For the most part, though, this coldness and abstraction serve the film well. Tykwer's filmmaking is precise and methodical, focused on process and cause-and-effect chains rather than character arcs or emotional relationships. At one point, he breaks from the central action for a crisply edited montage that traces the progress of a bullet casing as it makes its way to serve as a piece of crime scene evidence. Only during the frantic shootout at the Guggenheim Museum (the brief and, admittedly, viscerally exciting moment when Salinger improbably makes the transition from a dogged detective to a tough-guy action hero) does Tykwer's editing become frenetic and chopped-up Bourne-style. His geometric precision does still show through in the way he toys with the museum's distinctive spiraling ramp architecture.

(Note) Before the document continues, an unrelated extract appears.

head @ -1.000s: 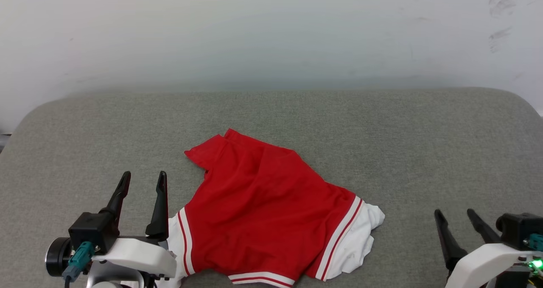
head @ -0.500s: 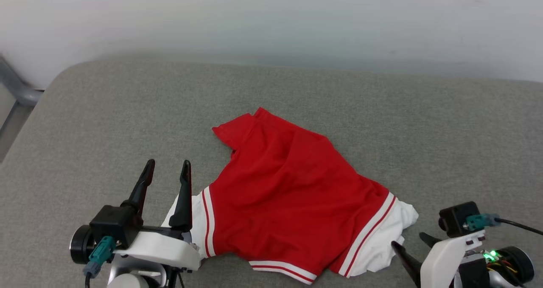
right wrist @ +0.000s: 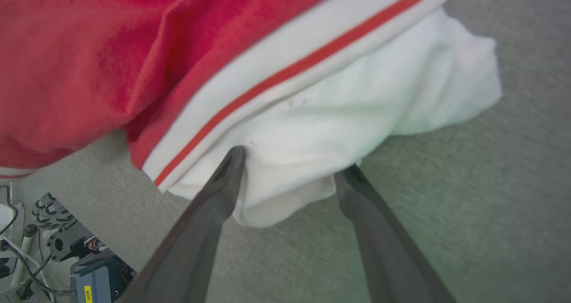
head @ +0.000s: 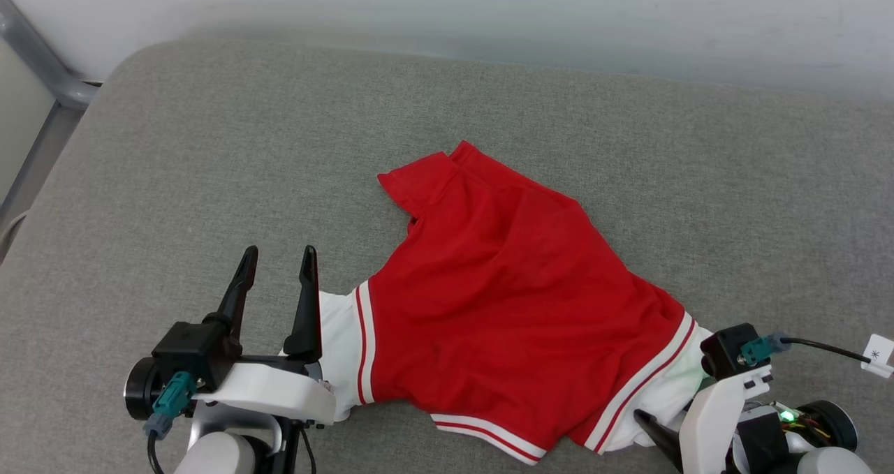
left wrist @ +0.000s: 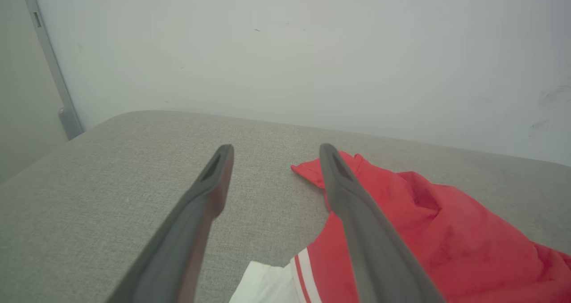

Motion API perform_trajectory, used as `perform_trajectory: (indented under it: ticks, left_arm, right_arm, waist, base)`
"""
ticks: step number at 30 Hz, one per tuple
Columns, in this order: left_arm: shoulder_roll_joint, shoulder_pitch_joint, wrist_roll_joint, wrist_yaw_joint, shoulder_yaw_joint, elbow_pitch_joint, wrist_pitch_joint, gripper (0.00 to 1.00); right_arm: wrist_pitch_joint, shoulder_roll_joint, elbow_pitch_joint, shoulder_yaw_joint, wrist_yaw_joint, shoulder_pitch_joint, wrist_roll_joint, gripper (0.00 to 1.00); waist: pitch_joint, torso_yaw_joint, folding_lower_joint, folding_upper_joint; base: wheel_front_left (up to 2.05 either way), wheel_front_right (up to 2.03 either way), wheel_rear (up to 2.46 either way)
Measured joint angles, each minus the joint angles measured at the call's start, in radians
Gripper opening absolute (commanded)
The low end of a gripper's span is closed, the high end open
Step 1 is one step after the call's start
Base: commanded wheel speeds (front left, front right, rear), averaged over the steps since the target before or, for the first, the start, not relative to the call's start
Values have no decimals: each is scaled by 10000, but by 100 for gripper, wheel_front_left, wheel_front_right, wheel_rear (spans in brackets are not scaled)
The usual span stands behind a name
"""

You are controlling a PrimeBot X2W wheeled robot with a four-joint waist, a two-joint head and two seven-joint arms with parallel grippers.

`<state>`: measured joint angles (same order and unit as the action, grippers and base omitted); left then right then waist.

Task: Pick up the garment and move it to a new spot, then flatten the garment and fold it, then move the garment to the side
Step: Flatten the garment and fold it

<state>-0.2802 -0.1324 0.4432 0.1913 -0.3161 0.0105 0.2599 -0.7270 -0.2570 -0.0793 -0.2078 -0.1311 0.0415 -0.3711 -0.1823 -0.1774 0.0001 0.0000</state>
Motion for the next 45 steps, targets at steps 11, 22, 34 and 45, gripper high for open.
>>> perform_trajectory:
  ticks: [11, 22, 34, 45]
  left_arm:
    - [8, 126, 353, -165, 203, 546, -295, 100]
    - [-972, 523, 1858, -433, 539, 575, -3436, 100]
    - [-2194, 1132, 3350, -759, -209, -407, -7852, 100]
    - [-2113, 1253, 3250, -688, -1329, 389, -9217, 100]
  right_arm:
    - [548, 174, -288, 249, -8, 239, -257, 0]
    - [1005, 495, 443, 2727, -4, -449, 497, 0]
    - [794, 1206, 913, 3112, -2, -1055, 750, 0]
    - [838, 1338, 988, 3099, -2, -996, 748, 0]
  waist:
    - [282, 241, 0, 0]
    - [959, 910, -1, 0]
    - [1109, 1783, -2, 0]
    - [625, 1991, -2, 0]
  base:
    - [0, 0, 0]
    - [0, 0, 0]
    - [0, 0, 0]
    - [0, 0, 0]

One wishes, however, that he'd maintained the evenly paced, deliberate quality of the rest of the film for this action showcase: had he allowed for more of the distancing long shots he so often deploys throughout the rest of the film, this sequence might not have seemed like such a drastic tonal discontinuity from the material that surrounds it.

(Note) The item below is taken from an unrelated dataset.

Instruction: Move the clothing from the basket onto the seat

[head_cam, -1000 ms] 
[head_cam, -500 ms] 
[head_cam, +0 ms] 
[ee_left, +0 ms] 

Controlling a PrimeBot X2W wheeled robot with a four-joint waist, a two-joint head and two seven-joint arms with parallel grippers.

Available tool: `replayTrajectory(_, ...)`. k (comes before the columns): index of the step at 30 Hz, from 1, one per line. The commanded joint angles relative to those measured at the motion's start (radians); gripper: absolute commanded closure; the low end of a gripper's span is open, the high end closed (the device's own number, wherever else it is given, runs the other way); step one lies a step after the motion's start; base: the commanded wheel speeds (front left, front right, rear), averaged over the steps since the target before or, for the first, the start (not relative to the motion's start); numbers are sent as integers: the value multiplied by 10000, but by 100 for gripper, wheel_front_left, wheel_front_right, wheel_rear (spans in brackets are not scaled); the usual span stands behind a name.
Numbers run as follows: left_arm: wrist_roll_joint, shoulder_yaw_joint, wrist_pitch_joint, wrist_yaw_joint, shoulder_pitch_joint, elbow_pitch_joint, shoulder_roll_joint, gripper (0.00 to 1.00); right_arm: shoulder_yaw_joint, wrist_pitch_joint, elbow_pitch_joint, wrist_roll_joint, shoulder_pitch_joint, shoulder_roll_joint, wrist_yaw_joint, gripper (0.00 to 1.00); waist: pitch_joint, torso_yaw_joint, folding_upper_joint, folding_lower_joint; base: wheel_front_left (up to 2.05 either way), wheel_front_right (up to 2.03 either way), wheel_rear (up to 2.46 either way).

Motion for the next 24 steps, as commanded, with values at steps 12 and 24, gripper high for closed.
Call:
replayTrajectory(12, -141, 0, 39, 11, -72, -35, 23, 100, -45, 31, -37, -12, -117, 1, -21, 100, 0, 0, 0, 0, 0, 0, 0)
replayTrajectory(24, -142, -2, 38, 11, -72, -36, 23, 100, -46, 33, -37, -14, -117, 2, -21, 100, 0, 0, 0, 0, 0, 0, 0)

Indeed, elsewhere Tykwer especially favors macro-level shots, switching to a high, wide angle to watch the dispersal of a crowd after the assassination of a political figure; from this vantage point, the people scurrying around down below look like ants swarming from a nest. This subtle non-humanist slant is certainly intentional, accentuating the ways in which world affairs are controlled and manipulated on a scale where the individual hardly matters at all. As the bank's chief officer, Jonas Skarssen (Ulrich Thomsen), himself stresses at the denouement, even he is ultimately unimportant, replaceable, only a cog in an institution that will survive even the loss of its head. The film's end credits roll over a backdrop of newspaper headlines that emphasize the circularity and inevitability of the whole story: the same secret dealings and manipulations play out no matter who's pulling the strings. This is a fine, well-made thriller in which individual actions hardly matter when balanced against the interests and actions of world institutions. And yet it's the individual moral choice, the decision to fight back or speak out or struggle against the faceless enemy, that is the film's driving force and ethical center.